Curcumin converts Foxp3+ regulatory T cells to T helper 1 cells in patients with lung cancer.

Author information

1
Department of Thoracic Surgery, The First Affiliated Hospital of Sun Yat-Sen University, Guangzhou, China.
2
Department of Cardiothoracic Surgery, Huangpu Branch of The First Affiliated Hospital of Sun Yat-Sen University, Guangzhou, China.

Abstract

The regulatory T cells (Treg) play an important role in the tumor tolerance. The methods to regulate the Treg population in cancer-bearing hosts are limited currently. The effect of curcumin on inhibiting cancer has been recognized, but the mechanism remains elusive. This study tests a hypothesis that administration of curcumin down regulates Tregs in lung cancer (LC) patients. In this study, a group of LC patients was treated with curcumin. The peripheral Tregs and T helper (Th) 1 cells were analyzed by flow cytometry. The mechanism by which curcumin regulated the Tregs was observed by cell culture approaches. The results showed that the frequency of peripheral Treg was markedly higher in LC patients than that in healthy subjects, which was suppressed after treating with curcumin for 2 weeks.
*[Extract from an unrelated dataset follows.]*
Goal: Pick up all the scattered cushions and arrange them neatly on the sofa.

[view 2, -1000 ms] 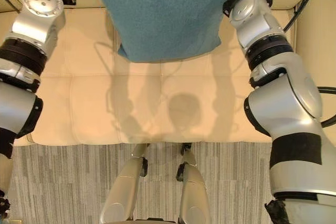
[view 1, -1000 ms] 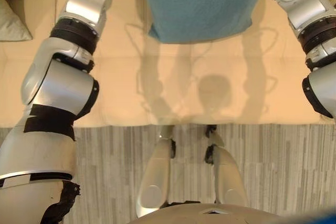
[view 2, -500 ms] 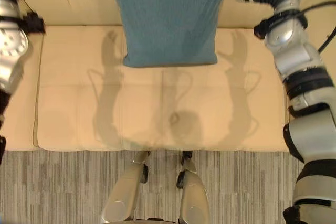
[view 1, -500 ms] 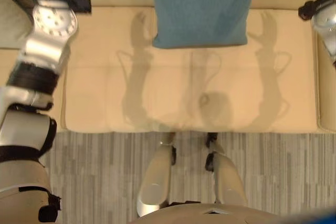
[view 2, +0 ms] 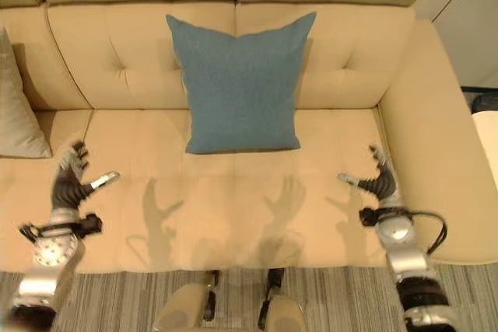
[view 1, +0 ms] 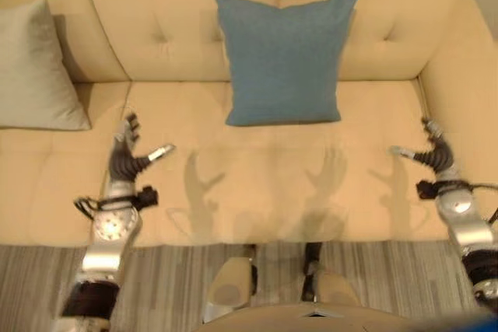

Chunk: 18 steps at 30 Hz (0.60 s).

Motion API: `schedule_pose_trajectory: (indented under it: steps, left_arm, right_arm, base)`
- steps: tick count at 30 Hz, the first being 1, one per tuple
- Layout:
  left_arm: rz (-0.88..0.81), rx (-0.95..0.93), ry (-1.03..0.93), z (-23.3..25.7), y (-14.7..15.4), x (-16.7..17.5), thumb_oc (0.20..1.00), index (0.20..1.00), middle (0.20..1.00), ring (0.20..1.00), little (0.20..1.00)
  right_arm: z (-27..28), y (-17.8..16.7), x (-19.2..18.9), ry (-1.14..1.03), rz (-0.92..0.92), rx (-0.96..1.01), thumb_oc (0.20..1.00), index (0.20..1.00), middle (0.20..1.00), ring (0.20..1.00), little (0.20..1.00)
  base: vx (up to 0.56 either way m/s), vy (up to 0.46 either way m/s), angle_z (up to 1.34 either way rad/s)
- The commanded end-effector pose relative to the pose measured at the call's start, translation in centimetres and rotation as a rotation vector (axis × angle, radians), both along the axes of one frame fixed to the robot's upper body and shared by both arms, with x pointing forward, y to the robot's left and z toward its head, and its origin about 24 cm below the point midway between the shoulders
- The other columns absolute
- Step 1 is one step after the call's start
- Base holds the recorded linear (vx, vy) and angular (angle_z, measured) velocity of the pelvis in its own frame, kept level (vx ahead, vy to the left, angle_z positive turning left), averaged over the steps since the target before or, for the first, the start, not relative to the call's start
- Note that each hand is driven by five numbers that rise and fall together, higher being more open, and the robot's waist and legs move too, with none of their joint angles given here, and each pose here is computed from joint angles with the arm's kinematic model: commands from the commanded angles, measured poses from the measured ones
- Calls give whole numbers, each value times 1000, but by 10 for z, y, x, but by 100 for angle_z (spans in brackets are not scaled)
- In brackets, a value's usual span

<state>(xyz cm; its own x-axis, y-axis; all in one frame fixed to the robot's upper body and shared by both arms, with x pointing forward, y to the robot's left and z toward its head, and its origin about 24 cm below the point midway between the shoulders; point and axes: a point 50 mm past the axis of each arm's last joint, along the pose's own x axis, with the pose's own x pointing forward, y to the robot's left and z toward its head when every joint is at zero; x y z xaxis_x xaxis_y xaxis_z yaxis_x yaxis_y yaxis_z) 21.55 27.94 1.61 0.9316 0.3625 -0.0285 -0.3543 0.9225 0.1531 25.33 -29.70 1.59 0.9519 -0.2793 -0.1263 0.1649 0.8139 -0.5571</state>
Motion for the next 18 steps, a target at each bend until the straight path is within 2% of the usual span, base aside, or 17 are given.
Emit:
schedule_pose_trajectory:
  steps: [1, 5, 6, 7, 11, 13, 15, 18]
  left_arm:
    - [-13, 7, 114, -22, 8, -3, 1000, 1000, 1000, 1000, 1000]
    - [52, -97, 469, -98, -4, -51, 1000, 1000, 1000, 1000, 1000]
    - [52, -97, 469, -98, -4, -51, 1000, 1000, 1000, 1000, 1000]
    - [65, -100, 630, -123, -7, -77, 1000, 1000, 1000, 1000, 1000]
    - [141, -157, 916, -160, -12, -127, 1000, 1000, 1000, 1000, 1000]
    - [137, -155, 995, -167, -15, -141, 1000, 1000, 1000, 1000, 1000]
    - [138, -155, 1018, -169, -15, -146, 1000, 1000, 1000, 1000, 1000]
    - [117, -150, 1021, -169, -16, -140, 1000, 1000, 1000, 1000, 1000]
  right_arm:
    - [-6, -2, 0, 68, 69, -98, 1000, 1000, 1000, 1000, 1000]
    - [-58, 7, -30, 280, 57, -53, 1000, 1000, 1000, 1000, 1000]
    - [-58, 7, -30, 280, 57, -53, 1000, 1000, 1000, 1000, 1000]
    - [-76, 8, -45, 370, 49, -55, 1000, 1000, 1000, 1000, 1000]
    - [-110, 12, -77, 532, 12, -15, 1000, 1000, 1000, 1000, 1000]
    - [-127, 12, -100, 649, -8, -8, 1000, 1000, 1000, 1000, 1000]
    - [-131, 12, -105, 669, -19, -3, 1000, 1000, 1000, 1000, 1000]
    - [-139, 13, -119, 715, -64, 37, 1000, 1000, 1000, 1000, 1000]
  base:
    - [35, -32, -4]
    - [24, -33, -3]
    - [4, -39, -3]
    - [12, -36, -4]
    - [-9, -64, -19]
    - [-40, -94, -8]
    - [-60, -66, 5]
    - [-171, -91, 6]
The peripheral Th1 cells were increased in LC patients after the curcumin therapy. The data of the in vitro experiments showed that curcumin converted the LC patient-isolated Tregs to Th1 cells via repressing the gene transcription of forkhead protein-3 and increasing the expression of interferon-γ. In conclusion, curcumin can convert LC patient-isolated Tregs to Th1 cells. The results suggest that curcumin may improve the antitumor immunity by regulating the tumor specific immune tolerance.

KEYWORDS:

Interferon-γ; T helper 1 cells; forkhead box protein-3; lung cancer; regulatory T cells

PMID:
28731226
DOI:
10.1002/jcb.26302
[Indexed for MEDLINE]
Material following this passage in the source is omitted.